Exclusivo: Centeno admitiu ser PM de emergência - mas não será candidato ao PS

9 nov 2023, 23:21
Mário Centeno, António Costa e João Leão

António Costa e Mário Centeno tiveram uma só conversa sobre a possibilidade de o atual governador do Banco de Portugal voltar ao governo para chefiá-lo. Centeno abriu a possibilidade mediante condições que já não chegaram a fechar-se. Seria uma solução de emergência. Já um cenário de eleições no PS está fora dos questão

Havia a solução Costa mas prevaleceu a dissolução Marcelo. E a solução Costa era Mário Centeno. Tanto que o próprio, sabe a CNN Portugal, mostrou disponibilidade para tanto. Mas não mostra agora disponibilidade para se candidatar a secretário-geral do PS - até porque não é militante do partido.

Houve apenas uma conversa entre António Costa e Mário Centeno, antes de o ainda primeiro-ministro propor a Marcelo o nome que lhe poderia suceder no cargo dispensando eleições. Nessa única conversa, o acordo entre os dois ex-colegas de governo foi o de que, em tese, sim: Mário Centeno admitia encarar a hipótese de ser um primeiro-ministro indigitado numa situação de emergência, mesmo se para tal seria necessário encontrar determinadas condições, coisa que ficaria para conversas subsequentes. Mas elas já não existiram: o Presidente da República mostrou-se indisponível para esse cenário, que o PS preferia, e anunciou esta quinta-feira à noite a marcação de eleições antecipadas para 10  de março de 2024.

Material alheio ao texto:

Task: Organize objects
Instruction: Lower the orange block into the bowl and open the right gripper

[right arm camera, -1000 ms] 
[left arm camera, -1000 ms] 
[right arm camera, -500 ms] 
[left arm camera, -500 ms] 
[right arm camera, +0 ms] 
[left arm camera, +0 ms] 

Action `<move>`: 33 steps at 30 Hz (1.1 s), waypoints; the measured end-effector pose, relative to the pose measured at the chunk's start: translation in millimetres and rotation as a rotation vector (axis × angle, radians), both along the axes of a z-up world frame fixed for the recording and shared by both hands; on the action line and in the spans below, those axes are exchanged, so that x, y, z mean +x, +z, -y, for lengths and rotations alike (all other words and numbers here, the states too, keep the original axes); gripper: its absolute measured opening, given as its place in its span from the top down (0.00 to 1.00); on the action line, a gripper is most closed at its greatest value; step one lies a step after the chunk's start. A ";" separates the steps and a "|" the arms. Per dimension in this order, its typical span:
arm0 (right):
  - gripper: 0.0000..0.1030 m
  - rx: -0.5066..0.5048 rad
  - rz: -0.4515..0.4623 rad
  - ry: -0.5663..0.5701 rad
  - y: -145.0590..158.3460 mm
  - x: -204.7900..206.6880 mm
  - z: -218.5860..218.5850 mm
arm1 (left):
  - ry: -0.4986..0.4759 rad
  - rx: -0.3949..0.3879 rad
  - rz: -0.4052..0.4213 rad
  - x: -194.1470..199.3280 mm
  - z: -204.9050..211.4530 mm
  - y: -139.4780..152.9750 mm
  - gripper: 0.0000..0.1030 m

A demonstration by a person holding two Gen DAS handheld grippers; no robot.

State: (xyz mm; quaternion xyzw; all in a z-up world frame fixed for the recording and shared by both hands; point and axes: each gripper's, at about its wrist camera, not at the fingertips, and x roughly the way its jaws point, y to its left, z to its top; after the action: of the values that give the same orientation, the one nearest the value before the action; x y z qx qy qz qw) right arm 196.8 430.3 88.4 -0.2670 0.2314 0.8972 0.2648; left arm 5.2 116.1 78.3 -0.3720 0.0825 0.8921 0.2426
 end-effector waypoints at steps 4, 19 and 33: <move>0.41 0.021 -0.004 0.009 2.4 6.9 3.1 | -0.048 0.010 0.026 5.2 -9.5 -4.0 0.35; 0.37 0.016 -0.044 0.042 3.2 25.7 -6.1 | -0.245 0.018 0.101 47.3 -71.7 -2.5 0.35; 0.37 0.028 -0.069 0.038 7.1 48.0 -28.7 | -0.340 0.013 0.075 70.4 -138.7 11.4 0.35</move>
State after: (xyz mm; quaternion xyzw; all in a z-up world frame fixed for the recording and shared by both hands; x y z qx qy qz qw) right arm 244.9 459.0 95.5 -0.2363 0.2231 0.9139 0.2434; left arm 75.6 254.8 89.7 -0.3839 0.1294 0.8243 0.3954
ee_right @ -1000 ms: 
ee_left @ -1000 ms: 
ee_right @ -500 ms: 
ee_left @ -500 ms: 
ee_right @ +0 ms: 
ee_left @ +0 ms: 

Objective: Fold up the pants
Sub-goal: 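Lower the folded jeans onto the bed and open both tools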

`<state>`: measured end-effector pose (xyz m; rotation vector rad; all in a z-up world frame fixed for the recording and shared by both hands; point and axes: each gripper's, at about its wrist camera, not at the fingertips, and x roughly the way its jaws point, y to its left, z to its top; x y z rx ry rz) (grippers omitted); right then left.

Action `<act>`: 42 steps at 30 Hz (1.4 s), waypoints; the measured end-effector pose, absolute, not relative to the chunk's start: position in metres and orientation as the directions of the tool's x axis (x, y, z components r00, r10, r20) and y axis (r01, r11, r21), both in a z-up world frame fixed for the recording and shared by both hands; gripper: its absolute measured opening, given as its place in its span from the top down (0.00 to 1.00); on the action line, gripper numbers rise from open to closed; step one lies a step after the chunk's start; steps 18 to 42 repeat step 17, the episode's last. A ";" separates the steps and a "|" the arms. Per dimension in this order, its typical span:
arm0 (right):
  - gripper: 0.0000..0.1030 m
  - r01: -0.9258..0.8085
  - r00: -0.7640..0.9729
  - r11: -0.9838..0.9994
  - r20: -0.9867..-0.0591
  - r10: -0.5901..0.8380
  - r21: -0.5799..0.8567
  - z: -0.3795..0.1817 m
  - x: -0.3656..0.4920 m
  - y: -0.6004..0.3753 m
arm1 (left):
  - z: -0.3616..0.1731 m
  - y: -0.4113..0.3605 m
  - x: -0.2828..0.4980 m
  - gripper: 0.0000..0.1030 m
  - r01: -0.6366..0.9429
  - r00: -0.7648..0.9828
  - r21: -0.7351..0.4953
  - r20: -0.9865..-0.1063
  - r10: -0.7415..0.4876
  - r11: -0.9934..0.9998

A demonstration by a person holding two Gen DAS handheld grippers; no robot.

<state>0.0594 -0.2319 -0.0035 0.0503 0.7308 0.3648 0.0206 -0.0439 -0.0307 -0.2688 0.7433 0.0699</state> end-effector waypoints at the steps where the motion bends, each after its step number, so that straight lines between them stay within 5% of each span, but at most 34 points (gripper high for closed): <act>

A resposta positiva de Mário Centeno ao repto de António Costa visava criar condições de estabilidade governativa numa maioria absoluta que seria nesse caso liderada por um ex-ministro das Finanças que saiu do governo em ombros: o homem das “contas certas” tinha não só autoridade política reconhecida dentro do governo como granjeava popularidade na opinião pública, liderando aliás rankings de “ministro mais popular do governo” na altura em que saiu para as funções de governador do Banco de Portugal.

Marcelo não quis a solução que o PS preferia – preferência que aliás se viu no Conselho de Estado, que se dividiu entre oito votos de conselheiros à direita a favor de eleições, e oito votos de conselheiros à esquerda a favor da manutenção do governo de maioria absoluta. Desempatou Marcelo e anunciou eleições.

Centeno não será candidato ao PS

A solução de emergência desencantada por António Costa não estava nos plano de Mário Centeno – nem está o de ser agora candidato a secretário-geral do Partido Socialista, até porque não é militante: ao contrário de Marta Temido, que foi seu colega no Conselho de Ministros, Mário Centeno mantém-se independente. E a CNN Portugal sabe que o governador do Banco de Portugal pretende continuar a sê-lo, num cargo onde, aliás, não se tem furtado a ter opiniões fortes e públicas sobre o seu entendimento quanto a políticas económicas, financeiras e orçamentais. 

Para já, há dois possíveis candidatos à liderança do PS: Pedro Nuno Santos, dado como certo, e José Luís Carneiro, que o já disse que o será esta quinta-feira à noite. Já Fernando Medina, próximo de António Costa e da sua linha política no PS, não deu ainda qualquer sinal sobre qual a sua posição quanto ao futuro do partido.